Sono stati invece i poliziotti del commissariato Viminale ad arrestare un algerino di 57 anni per il reato di furto aggravato. L’uomo era entrato in un negozio d’abbigliamento all’interno della zona commerciale della Stazione Termini e aveva rubato alcuni vestiti. Una volta uscito all'esterno, quindi dopo aver oltrepassato le casse senza pagare, è stato fermato dagli agenti che hanno anche recuperato la refurtiva.

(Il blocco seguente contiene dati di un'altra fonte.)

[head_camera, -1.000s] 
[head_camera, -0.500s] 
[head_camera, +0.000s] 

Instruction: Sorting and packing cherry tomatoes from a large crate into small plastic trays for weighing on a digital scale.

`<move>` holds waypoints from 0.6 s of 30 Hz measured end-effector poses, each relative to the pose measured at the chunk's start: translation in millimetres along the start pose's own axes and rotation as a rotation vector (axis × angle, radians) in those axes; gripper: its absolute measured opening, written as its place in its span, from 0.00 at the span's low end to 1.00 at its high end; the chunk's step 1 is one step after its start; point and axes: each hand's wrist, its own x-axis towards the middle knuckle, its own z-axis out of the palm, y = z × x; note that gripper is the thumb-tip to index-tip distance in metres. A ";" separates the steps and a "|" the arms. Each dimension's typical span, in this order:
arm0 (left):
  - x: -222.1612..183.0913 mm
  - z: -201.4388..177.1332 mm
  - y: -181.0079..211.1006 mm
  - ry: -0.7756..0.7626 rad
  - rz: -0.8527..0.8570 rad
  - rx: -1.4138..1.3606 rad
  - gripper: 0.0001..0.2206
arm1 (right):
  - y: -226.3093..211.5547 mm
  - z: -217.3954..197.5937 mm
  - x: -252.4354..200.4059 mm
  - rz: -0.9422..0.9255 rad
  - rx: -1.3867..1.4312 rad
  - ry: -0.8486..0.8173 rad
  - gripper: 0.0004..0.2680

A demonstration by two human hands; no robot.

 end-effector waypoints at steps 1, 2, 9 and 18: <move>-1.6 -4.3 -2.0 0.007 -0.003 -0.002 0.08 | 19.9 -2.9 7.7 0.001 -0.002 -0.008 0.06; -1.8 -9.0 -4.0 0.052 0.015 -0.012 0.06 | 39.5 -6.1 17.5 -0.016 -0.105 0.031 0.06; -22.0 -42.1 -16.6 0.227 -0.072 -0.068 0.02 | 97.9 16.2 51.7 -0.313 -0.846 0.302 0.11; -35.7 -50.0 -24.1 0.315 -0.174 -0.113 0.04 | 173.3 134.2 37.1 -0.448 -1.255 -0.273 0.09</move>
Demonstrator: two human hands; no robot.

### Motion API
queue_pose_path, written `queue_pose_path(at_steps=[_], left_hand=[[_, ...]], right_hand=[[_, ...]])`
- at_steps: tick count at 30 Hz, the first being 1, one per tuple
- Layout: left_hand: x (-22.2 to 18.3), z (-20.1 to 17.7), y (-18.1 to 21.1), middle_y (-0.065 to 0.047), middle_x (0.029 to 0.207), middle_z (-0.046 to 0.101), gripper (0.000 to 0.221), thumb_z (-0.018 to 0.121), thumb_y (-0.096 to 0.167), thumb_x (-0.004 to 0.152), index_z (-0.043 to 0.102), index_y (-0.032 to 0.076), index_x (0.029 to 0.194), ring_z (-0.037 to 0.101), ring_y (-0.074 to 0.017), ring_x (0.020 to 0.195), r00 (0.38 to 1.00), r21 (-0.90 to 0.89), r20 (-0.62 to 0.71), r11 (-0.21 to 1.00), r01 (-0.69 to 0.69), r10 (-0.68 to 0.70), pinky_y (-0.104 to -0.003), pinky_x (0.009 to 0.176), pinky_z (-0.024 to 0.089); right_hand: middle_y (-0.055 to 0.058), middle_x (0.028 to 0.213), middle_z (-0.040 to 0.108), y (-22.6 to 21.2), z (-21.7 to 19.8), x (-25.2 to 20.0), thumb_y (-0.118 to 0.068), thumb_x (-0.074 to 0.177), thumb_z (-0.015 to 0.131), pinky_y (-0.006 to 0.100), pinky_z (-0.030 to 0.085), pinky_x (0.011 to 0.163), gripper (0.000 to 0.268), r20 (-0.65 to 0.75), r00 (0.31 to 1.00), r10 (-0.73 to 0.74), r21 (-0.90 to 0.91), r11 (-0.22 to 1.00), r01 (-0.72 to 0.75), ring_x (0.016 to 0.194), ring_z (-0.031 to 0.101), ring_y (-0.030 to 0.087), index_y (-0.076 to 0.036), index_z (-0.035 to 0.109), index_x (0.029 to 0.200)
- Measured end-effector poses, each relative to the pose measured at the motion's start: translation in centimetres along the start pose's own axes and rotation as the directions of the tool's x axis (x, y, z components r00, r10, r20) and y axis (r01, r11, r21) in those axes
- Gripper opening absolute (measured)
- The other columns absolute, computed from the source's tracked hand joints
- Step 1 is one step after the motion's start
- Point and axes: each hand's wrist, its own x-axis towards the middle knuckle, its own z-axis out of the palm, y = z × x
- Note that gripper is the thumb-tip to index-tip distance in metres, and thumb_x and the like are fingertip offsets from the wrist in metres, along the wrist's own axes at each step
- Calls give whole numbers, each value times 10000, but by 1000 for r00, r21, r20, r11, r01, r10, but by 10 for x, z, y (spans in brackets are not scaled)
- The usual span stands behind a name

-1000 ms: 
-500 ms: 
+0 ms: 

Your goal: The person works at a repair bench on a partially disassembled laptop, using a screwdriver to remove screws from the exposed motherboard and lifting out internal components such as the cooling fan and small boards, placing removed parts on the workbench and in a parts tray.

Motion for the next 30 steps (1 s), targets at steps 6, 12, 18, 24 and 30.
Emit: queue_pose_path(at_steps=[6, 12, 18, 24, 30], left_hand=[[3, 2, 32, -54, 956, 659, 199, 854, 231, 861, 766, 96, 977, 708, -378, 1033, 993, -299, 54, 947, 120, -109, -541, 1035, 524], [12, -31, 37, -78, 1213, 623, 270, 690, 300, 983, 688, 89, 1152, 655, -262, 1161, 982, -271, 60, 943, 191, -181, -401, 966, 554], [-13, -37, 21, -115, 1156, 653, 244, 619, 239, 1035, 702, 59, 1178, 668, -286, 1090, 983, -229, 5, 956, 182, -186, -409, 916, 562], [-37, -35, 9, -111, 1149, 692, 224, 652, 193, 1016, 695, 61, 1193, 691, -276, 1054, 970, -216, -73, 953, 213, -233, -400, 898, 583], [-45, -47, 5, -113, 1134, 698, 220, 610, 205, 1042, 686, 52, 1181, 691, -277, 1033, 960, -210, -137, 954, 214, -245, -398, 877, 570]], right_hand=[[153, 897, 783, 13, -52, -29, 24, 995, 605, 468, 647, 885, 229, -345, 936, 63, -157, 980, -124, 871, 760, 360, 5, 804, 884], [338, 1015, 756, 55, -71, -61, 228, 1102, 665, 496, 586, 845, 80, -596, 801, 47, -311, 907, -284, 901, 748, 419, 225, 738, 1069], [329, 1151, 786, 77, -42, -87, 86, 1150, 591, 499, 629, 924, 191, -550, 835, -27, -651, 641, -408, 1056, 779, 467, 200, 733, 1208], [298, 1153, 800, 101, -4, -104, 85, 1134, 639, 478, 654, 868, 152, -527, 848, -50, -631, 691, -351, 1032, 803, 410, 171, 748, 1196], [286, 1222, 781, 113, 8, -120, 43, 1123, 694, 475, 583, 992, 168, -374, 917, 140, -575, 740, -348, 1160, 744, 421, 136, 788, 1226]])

La Procura ha chiesto ed ottenuto dal GIP la convalida dell’arresto. 

 

In via Giovanni Amendola, sempre i poliziotti del commissariato Viminale hanno proceduto al fermo di indiziato di delitto di un di 36enne di origini marocchine, gravemente indiziato del reato di rapina. A seguito d’indagini è emerso che il 22 maggio scorso l’uomo, in via Giolitti, avrebbe malmenato e rapinato del telefono un 50enne italiano. La vittima è dovuta ricorrere alle cure del pronto soccorso e ne avrà per almeno 30 giorni.  L’uomo è stato accompagnato in carcere; successivamente la Procura ha chiesto ed ottenuto dal GIP la convalida della misura pre-cautelare adottata dalla Polizia di Stato.